Aim of the task: Would you give the listing back word for word once its pictures are removed?

------ Supplied material ------

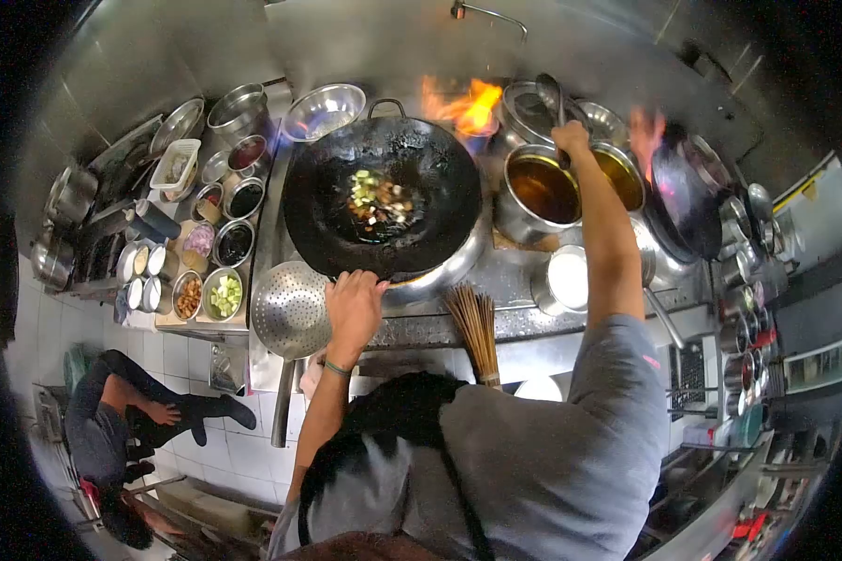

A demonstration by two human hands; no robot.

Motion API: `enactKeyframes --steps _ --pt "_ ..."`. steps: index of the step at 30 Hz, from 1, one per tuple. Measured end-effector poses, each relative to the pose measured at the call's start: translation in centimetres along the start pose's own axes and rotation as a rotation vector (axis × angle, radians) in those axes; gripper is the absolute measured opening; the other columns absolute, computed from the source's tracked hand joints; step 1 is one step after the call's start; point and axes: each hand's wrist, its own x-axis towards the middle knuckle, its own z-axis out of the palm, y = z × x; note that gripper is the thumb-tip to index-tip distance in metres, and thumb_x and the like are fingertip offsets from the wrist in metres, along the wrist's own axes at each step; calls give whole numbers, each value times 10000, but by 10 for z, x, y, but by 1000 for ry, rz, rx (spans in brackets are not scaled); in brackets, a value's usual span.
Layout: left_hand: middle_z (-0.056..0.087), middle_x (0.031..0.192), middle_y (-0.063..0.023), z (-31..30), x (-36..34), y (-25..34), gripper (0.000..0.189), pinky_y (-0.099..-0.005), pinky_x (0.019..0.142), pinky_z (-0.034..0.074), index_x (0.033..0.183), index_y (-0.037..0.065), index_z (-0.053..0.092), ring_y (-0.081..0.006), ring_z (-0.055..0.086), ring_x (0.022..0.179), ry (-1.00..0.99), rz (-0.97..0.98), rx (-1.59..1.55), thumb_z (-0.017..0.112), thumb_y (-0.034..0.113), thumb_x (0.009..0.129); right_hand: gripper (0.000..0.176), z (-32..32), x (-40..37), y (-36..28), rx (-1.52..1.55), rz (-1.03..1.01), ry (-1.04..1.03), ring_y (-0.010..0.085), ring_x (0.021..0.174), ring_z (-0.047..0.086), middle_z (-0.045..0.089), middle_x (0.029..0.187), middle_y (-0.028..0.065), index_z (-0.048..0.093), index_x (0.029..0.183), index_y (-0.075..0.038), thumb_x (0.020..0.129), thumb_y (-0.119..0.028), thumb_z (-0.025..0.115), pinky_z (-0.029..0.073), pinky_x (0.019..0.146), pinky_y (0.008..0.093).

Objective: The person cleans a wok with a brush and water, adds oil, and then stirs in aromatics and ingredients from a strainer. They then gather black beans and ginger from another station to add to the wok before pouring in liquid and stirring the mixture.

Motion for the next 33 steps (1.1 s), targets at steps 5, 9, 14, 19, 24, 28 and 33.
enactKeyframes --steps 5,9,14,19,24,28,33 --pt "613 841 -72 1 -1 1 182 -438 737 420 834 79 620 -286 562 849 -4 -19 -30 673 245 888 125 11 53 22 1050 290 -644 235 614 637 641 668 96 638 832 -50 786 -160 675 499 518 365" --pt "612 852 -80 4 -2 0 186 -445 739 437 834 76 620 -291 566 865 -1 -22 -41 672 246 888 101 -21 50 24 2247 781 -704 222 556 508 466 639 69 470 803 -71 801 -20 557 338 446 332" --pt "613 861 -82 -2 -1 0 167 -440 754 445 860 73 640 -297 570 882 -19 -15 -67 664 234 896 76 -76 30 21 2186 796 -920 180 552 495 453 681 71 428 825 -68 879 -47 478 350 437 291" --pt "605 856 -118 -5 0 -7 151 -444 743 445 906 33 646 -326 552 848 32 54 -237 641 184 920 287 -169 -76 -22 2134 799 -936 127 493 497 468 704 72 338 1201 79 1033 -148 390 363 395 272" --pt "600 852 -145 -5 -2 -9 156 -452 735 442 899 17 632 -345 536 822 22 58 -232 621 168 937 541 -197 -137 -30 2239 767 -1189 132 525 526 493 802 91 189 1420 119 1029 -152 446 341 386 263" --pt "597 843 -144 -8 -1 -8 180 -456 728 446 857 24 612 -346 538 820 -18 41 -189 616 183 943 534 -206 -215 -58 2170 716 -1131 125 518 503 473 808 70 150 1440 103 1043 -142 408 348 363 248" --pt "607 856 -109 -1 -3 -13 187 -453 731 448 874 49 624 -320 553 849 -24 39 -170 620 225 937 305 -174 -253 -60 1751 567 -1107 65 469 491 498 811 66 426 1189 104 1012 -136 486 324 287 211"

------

Answer for this exercise:
A demonstration by two human hands; no robot.

Motion API: `enactKeyframes --steps _ --pt "_ ..."`. steps: index of the step at 30 Hz, from 1, one per tuple. Measured end-effector poses, each relative to the pose measured at the call's start: translation in centimetres along the start pose's own axes and rotation as a rotation vector (axis × angle, radians) in those axes; gripper is the absolute measured opening; the other columns absolute, computed from the source's tracked hand joints; step 1 is one step after the call's start; point and axes: each hand's wrist, its own x-axis towards the middle knuckle, its own z-axis out of the palm, y = z × x; note that gripper is the thumb-tip to index-tip distance in metres, and thumb_x and the like are fingertip offsets from the wrist in metres, along the wrist's own axes at each step; calls give whole numbers, each value times 10000, but by 10 for z, x, y, but by 1000 for ry, rz, rx (spans in brackets are not scaled); in brackets, a value's usual span.
Layout: left_hand: middle_z (-0.056..0.087), middle_x (0.031..0.192), middle_y (-0.063..0.023), z (-31..30), x (-36..34), y (-25..34), gripper (0.000..0.189), pinky_y (-0.099..-0.005), pinky_x (0.019..0.142), pinky_z (-0.034..0.074), index_x (0.033..0.183), index_y (-0.037..0.065), index_z (-0.053..0.092), ring_y (-0.081..0.006), ring_z (-0.055..0.086), ring_x (0.022..0.179), ry (-1.00..0.99), rz (-0.97..0.98), rx (-1.59..1.55), thumb_z (-0.017..0.112), thumb_y (-0.034..0.113), thumb_x (0.009..0.129); right_hand: gripper (0.000..0.176), z (-32..32), x (-40..37), y (-36..28), rx (-1.52..1.55), rz (-1.03..1.01), ry (-1.04..1.03), ring_y (-0.010..0.085), ring_x (0.021..0.174), ring_z (-0.047..0.086), middle_z (-0.045..0.089), middle_x (0.029..0.187), middle_y (-0.028..0.065), index_z (-0.048..0.093), index_x (0.029..0.183), index_y (-0.075..0.038), thumb_x (0.020..0.129), thumb_y (-0.119..0.028), thumb_z (-0.025..0.115), pinky_z (-0.029..0.073), pinky_x (0.019..0.146), pinky_y (0.008..0.093).

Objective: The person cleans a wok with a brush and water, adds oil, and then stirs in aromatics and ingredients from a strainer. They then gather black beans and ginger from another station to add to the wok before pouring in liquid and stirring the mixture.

Motion for the next 33 steps (1.1 s), targets at steps 5, 9, 14, 19, 24, 28 and 33.
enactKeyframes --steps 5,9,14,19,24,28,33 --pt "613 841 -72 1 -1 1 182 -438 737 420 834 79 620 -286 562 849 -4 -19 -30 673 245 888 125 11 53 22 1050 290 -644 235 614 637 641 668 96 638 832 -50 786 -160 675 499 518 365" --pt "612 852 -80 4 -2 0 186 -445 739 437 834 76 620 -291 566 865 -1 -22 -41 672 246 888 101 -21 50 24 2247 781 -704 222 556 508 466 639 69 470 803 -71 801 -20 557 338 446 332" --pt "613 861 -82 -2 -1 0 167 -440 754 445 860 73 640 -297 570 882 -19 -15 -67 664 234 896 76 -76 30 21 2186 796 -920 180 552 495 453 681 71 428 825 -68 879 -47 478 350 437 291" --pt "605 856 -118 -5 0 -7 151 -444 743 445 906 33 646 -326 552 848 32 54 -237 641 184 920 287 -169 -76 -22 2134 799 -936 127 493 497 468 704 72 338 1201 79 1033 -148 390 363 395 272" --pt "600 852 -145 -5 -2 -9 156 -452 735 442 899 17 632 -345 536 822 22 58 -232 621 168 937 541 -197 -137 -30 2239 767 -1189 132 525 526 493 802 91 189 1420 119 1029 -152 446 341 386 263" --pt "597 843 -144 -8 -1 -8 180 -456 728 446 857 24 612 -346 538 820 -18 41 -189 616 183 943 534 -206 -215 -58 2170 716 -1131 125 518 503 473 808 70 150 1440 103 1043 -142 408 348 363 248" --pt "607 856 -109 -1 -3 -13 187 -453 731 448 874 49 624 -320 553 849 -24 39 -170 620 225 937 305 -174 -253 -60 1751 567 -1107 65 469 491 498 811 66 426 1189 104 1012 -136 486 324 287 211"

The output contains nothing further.